◆ Exercise directions ◆
Look through the records and copy every line in which "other" appears.

[Items listed in a dataset]
+ + + +

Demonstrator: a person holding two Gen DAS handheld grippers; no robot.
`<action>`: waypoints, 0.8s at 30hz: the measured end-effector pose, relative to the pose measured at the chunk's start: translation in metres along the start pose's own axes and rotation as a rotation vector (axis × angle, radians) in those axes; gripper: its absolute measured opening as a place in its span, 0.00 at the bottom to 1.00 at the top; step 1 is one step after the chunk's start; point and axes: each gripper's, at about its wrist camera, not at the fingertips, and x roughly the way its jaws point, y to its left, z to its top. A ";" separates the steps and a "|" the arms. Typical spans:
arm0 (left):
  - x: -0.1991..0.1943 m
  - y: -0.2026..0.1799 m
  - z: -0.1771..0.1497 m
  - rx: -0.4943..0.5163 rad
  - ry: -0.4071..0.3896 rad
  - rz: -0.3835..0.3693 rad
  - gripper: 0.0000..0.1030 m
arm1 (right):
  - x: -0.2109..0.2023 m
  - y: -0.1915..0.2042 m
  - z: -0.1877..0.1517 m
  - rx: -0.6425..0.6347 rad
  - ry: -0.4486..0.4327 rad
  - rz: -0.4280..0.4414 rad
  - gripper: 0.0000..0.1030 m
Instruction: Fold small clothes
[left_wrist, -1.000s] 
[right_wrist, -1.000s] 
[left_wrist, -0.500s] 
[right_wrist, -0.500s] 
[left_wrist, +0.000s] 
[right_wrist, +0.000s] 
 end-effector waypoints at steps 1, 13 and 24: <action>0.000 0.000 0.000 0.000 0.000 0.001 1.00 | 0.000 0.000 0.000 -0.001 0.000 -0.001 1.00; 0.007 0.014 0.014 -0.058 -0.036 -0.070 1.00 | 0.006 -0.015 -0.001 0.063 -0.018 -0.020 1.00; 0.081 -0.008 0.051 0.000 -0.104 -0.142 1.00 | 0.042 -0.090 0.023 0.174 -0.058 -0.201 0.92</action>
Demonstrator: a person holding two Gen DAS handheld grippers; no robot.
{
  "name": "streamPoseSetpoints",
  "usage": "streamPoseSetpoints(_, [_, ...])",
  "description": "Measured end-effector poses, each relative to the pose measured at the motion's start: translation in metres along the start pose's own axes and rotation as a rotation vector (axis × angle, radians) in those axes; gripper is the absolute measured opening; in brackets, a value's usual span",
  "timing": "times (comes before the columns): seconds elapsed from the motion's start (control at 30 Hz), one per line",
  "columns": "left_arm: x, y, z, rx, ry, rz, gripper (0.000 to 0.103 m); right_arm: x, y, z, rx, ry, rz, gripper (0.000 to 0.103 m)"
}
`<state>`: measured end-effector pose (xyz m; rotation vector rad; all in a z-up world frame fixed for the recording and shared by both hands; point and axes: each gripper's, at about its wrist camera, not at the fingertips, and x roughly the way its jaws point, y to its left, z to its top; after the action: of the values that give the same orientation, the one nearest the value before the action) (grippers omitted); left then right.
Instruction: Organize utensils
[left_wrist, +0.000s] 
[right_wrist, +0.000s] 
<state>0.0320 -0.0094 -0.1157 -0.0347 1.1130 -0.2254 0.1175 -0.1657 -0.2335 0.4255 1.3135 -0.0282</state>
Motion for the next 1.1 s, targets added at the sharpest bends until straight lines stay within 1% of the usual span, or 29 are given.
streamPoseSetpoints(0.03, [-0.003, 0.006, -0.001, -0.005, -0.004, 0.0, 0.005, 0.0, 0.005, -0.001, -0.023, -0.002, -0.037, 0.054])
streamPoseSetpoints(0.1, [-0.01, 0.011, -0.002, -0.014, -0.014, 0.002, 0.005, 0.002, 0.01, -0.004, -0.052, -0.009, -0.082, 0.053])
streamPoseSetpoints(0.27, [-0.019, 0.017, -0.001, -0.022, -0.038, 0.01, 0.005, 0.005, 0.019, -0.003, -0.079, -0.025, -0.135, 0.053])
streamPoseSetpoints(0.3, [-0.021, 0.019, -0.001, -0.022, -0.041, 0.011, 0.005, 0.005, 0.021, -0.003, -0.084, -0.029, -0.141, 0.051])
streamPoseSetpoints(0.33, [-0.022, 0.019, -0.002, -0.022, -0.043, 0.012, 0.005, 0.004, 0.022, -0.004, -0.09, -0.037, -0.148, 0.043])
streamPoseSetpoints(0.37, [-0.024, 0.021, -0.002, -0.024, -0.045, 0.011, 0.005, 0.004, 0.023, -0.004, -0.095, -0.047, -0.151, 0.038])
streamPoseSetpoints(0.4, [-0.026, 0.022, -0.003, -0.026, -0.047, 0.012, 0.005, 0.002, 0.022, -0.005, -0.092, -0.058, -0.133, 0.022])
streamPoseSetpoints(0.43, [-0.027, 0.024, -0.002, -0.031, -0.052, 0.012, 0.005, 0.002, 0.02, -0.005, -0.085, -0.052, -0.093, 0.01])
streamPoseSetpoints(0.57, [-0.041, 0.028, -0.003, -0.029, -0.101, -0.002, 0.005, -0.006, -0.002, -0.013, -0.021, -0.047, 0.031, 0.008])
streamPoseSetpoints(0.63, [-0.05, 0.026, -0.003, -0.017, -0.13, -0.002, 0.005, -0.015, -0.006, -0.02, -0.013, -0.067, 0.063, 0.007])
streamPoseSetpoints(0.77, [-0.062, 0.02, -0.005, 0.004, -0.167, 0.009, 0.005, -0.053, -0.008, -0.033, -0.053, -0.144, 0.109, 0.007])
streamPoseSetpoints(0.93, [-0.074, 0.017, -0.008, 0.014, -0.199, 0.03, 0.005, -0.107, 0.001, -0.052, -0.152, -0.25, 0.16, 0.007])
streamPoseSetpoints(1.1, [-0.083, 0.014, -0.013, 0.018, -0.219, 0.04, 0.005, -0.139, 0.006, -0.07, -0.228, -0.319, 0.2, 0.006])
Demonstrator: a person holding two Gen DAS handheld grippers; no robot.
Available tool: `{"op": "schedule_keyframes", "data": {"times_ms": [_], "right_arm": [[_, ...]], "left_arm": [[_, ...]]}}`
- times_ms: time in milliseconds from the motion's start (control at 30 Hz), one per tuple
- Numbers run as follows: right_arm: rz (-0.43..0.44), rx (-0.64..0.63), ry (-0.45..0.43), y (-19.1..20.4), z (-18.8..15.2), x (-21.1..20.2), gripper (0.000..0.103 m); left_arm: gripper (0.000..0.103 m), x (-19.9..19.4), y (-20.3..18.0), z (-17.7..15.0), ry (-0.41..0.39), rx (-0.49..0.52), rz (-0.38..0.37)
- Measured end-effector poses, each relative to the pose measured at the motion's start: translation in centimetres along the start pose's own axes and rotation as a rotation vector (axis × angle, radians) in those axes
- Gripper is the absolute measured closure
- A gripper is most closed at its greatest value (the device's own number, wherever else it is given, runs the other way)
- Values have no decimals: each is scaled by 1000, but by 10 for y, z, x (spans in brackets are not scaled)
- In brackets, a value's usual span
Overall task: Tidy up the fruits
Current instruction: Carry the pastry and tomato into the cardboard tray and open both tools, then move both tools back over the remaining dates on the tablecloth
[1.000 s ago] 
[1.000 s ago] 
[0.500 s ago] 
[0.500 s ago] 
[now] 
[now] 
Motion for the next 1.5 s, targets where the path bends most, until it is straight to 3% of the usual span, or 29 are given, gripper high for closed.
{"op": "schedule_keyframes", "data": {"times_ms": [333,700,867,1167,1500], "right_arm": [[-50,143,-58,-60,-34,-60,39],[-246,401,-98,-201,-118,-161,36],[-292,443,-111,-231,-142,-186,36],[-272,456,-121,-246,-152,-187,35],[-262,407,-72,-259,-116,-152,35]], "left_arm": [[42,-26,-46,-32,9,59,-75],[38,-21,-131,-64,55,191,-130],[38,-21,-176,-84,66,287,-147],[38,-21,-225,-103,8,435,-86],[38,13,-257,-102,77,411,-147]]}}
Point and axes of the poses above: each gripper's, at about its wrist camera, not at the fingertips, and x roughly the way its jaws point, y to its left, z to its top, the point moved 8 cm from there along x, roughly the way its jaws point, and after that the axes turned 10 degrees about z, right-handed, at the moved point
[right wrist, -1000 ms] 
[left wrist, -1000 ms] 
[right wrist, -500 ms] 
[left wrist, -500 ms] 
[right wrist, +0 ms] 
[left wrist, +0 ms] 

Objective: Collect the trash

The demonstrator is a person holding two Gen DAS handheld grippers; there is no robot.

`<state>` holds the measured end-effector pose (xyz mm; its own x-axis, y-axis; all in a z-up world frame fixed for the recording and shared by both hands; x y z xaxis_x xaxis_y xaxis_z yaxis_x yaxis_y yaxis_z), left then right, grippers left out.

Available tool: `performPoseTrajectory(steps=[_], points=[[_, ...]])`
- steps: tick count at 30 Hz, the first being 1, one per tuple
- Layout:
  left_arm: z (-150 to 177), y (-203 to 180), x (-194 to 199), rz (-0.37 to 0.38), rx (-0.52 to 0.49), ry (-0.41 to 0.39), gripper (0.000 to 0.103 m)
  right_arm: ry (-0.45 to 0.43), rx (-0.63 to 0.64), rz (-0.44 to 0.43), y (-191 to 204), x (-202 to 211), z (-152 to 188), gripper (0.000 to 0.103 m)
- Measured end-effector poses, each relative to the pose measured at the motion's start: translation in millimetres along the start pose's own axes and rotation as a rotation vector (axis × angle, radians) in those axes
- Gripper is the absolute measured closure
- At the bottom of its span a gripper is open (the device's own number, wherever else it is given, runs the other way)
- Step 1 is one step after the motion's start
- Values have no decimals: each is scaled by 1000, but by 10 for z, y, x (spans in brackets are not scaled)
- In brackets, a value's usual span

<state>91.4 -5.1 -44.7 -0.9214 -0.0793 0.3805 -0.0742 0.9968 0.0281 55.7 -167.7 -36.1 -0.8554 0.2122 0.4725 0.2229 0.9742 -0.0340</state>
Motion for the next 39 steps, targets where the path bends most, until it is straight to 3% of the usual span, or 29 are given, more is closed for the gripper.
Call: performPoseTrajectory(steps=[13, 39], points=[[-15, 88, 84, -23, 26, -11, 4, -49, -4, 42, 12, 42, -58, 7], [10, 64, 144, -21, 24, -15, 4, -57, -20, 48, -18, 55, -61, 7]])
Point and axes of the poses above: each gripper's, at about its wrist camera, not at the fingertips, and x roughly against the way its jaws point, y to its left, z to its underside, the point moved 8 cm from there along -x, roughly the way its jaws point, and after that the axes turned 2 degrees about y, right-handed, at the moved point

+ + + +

◆ Written reply ◆
- A gripper is most closed at its greatest value (the device's own number, wherever else it is given, runs the other way)
- At the bottom of its span a gripper is open (the device's own number, wherever else it is given, runs the other way)

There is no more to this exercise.